Last year, I wrote a Facebook post about how I spent time watching the clouds and seemingly random thoughts rolled through my head. I thought briefly about the past, and about my mother. I wasn’t upset or angry, at least not on the surface. Then my glucose monitor rang, saying my glucose was in a “rapid rise,” creating a spike. I was drinking black coffee. I hadn’t eaten anything to cause the spike — it was emotional. I thought back to the realization that Mom created a divisive culture in the family, she encouraged her three children to relate only to her and not to each other. So we grew up apart. And later in life, Mom blamed us for not getting along. We don’t know each other at all, and it’s a source of consternation for me.

That’s what made the glucose spike.

So this year, I was intent on total relaxation. I found a spot on Campbell lake where my tent site had its own beach. I lolled in an inner tube that had its own headrest — how cool is that? The unseasonably warm temperature was perfect for closing the eyes and letting go of all worries.

I’d brought along a couple books to read, both about badass women doing amazing things. (The Ride of her Life by Elizabeth Letts and Kabloona in the Yellow Kayak by Victoria Jackson) As it turned out, both women had serious health issues and defied doctors’ orders to realize their dreams. One woman, who in the 1950s, rode her horse from Maine to California, had serious lung issues. She was given a couple years to live. On the way across the country, she met a woman diagnosed with a terminal illness. She told the woman “Don’t give up — doctors don’t know everything. With all respect to doctors, most don’t know what’s foreordained and what isn’t.”
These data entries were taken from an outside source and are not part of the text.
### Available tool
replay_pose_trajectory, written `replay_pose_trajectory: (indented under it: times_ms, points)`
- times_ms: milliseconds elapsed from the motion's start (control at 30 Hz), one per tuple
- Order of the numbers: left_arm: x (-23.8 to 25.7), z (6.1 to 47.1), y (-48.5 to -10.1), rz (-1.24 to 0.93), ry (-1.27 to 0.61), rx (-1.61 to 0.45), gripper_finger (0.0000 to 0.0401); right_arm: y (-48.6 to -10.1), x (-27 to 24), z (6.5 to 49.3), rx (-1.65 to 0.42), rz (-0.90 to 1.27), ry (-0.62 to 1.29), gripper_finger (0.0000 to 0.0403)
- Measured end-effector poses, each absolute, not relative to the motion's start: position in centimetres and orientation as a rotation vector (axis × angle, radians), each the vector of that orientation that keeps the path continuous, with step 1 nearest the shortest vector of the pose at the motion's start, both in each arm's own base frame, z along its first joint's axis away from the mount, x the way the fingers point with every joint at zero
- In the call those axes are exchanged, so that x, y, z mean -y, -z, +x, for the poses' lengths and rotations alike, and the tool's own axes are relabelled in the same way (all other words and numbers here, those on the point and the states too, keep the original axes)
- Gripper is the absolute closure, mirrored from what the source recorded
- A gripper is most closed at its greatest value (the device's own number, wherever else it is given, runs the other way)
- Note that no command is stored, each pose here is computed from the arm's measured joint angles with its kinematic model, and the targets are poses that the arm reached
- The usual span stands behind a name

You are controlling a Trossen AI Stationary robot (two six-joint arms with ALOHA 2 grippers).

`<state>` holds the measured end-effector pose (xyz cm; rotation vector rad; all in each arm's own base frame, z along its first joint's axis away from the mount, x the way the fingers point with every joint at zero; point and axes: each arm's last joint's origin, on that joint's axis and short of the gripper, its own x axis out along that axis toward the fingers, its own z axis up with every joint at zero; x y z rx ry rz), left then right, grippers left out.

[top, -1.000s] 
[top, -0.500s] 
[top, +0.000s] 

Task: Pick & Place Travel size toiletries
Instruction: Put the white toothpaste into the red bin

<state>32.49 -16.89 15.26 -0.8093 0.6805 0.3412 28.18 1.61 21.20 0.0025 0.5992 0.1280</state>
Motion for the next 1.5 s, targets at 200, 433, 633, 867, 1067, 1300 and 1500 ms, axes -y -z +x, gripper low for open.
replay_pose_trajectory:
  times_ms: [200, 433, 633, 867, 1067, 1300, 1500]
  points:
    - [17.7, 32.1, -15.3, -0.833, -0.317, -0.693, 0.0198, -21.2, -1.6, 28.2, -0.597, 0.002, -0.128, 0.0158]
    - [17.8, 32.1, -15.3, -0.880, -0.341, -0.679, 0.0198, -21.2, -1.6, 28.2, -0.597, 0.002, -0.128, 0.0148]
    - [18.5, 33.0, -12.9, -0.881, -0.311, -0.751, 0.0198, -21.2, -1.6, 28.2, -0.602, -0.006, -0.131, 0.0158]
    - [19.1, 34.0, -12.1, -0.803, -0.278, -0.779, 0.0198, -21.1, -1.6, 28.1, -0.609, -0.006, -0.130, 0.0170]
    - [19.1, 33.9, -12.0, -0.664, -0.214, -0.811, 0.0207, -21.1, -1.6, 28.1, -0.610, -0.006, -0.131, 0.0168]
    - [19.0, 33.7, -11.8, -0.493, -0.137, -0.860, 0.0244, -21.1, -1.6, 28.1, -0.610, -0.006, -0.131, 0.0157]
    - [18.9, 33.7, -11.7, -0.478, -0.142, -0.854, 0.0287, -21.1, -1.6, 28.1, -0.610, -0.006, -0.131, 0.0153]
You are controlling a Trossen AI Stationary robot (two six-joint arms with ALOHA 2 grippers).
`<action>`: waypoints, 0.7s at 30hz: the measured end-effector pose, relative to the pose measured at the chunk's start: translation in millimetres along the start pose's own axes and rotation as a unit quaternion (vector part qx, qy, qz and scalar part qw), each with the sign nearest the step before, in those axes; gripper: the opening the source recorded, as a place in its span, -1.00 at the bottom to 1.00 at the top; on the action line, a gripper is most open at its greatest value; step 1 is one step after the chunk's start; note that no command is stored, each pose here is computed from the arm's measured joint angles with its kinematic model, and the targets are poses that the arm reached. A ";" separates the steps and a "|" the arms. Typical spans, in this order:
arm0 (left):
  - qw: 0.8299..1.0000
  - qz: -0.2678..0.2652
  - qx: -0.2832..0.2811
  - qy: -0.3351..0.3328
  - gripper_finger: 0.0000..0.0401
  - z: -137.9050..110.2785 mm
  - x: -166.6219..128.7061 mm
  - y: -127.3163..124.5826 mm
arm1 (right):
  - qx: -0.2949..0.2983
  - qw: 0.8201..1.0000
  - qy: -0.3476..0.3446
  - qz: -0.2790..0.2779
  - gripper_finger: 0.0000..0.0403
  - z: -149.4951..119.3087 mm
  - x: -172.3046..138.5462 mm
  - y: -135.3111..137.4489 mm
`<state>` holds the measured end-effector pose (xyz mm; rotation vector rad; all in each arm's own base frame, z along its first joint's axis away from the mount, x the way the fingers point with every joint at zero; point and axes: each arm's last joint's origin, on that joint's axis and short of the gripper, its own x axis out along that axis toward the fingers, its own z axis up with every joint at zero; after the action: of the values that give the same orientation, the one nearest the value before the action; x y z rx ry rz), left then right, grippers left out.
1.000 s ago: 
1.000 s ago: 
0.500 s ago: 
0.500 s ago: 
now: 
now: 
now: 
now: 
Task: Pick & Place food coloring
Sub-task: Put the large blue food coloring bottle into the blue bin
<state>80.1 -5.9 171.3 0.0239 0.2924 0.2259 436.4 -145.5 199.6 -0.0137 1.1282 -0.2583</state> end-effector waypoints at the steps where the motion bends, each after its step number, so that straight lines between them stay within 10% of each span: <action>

She went on to live to a ripe old age.

Jackson paddled Northwest Passage by kayak, in sections, despite having survived a couple strokes, edema and bleeding ulcers. She put her dream to explore the North in spite of cautionary advice of medical professionals that her health was at risk. Guess what? Jackson survived several excursions to the North where she paddled the Northwest Passage a chunk at a time. She learned the limits of her exertion, and when to take a break.

So here I float in the lake, defying doctors’ orders to take an insulin that will make me fat. I already am dealing with 20 lbs extra that came on quickly (1 lb a day) after advice from an endocrinologist. I quit the long-term insulin and now just use short-term stuff which isn’t as bad. It means my glucose levels aren’t great, but I know what’s best for me. I’ve let insulin get me fat before, and the results aren’t good. It’s weird that I seem healthier (over 20 years) riding high in the glucose numbers than I am when I take the “medicine” prescribed by doctors.

Back to me lolling on the lake. I was recalling the idea that doctors don’t know everything. It’s reassuring to hear another voice in the wilderness confirming what I suspect.

And then my phone on shore blares a rapid-rise alarm. My glucose is rocketing up. It may not sound like much but having my blood sugar rise by 5.5 mmols over 20 minutes is considered a spike. Food was not involved. I was just laying there on an inner tube. Same damned day — my birthday — as last year, and I get the same glucose “rapid rise” alarm.

I believe that we get messages from outside our sphere. And the messages I get confirm that I’m on the right path, as lonely a journey as it may be.

3 responses to “Birthday bliss, and then…a glucose spike!”

  1. Your descriptions and experiences of emotional diabetes are very compelling. I wouldn’t be surprised if there are a lot of people who have it without knowing. It seems like you’ve stumbled on an important factor that has been missed by –or ignored by –science. I look forward to finding out how you manage it going forward. Cheers! And Happy Birthday!

    1. Thanks for the like on the new post. I need to write it just to convince myself that I’m not making this up!